# What is expected
A single stretch of the material below is to be transcribed exactly, starting at the line with "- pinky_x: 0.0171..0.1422" and ending after the line with "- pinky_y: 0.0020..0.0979".

# Given data
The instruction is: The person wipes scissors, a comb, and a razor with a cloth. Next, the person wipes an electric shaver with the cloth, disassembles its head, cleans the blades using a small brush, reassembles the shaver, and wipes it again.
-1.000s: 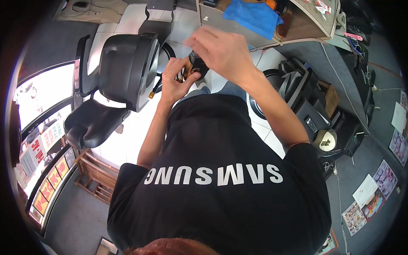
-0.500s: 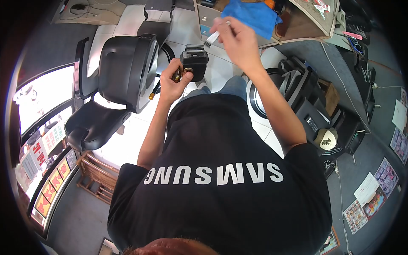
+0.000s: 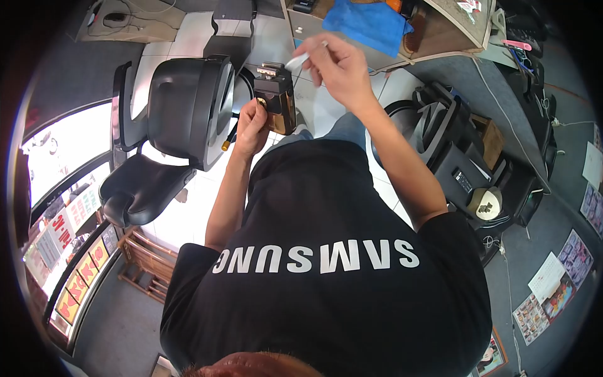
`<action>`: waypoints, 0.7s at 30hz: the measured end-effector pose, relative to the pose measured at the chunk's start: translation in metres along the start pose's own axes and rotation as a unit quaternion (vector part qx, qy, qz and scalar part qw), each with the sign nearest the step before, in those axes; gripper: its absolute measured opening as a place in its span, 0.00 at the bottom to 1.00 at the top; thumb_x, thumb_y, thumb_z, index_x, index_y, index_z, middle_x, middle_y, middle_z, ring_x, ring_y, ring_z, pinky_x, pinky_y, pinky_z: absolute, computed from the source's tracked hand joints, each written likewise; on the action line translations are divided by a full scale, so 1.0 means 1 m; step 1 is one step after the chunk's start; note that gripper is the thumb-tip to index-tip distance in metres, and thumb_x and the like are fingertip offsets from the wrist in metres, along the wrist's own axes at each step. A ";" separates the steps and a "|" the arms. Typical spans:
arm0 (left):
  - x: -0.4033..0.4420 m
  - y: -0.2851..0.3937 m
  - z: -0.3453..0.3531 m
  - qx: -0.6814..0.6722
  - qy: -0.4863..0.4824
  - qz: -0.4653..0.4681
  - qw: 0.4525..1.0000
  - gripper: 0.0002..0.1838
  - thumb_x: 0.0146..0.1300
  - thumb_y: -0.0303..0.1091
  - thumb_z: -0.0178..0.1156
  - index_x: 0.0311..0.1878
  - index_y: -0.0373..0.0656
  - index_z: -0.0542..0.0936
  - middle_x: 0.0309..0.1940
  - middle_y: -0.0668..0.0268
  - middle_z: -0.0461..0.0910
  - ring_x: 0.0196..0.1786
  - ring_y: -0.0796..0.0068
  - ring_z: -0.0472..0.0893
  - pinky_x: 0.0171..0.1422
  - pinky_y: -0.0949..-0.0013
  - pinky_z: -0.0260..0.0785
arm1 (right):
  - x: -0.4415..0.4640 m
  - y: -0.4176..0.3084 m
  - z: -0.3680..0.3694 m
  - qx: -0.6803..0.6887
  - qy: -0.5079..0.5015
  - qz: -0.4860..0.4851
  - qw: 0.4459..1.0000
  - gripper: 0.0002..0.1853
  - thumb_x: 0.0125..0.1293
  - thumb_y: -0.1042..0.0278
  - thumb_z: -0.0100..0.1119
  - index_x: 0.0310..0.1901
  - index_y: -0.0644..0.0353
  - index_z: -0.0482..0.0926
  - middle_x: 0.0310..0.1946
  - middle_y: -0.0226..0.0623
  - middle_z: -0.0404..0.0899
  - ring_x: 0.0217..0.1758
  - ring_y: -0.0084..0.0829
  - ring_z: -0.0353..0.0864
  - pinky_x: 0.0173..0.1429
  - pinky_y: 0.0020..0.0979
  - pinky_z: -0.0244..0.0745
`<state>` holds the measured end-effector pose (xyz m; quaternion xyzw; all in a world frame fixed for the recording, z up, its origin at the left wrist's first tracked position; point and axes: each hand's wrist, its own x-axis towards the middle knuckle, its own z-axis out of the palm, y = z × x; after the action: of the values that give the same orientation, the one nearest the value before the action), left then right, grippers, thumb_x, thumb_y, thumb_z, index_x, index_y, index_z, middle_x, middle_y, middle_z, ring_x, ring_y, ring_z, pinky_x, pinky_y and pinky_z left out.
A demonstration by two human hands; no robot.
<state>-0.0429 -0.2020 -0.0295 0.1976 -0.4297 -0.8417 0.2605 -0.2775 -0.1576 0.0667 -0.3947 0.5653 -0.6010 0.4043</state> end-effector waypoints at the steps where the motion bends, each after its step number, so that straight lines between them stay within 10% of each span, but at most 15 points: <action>1: -0.001 0.000 -0.001 -0.001 -0.006 0.000 1.000 0.30 0.77 0.55 0.62 0.63 0.33 0.78 0.54 0.61 0.86 0.53 0.73 0.85 0.59 0.65 0.77 | 0.001 0.000 -0.002 0.008 0.026 0.004 1.000 0.17 0.85 0.58 0.54 0.45 0.63 0.86 0.27 0.29 0.80 0.22 0.15 0.72 0.27 0.21 0.65; 21: -0.003 0.003 0.001 0.017 0.031 -0.003 0.999 0.30 0.76 0.57 0.63 0.60 0.35 0.80 0.41 0.71 0.81 0.41 0.83 0.77 0.46 0.74 0.68 | 0.000 -0.014 0.007 0.021 0.006 0.017 1.000 0.19 0.85 0.55 0.54 0.46 0.62 0.86 0.27 0.30 0.82 0.21 0.15 0.74 0.25 0.21 0.63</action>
<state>-0.0399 -0.2009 -0.0265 0.2291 -0.4352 -0.8286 0.2673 -0.2715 -0.1600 0.0811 -0.3731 0.5611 -0.6084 0.4193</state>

# Task output
  - pinky_x: 0.0171..0.1422
  - pinky_y: -0.0949..-0.0013
  - pinky_z: -0.0260..0.0785
arm1 (right):
  - x: -0.4415..0.4640 m
  - y: -0.4176..0.3084 m
  - z: -0.3680..0.3694 m
  - qx: -0.6803..0.6887
  - qy: -0.5079..0.5015
  - qz: -0.4860..0.4851
  - qw: 0.4459..1.0000
  - gripper: 0.0002..0.1853
  - thumb_x: 0.0125..0.1293
  - thumb_y: -0.1042..0.0278
  - thumb_z: -0.0100..0.1119
  - index_x: 0.0310..0.1901
  - index_y: -0.0644..0.0353
  - index_z: -0.0482..0.0926
  - middle_x: 0.0310..0.1946
  - middle_y: -0.0226..0.0623
  - middle_z: -0.0404..0.0899
  - ring_x: 0.0217..0.1758
  - ring_y: -0.0084..0.0829
  - ring_z: -0.0353..0.0864
  - pinky_x: 0.0173..0.1429
  - pinky_y: 0.0020..0.0979

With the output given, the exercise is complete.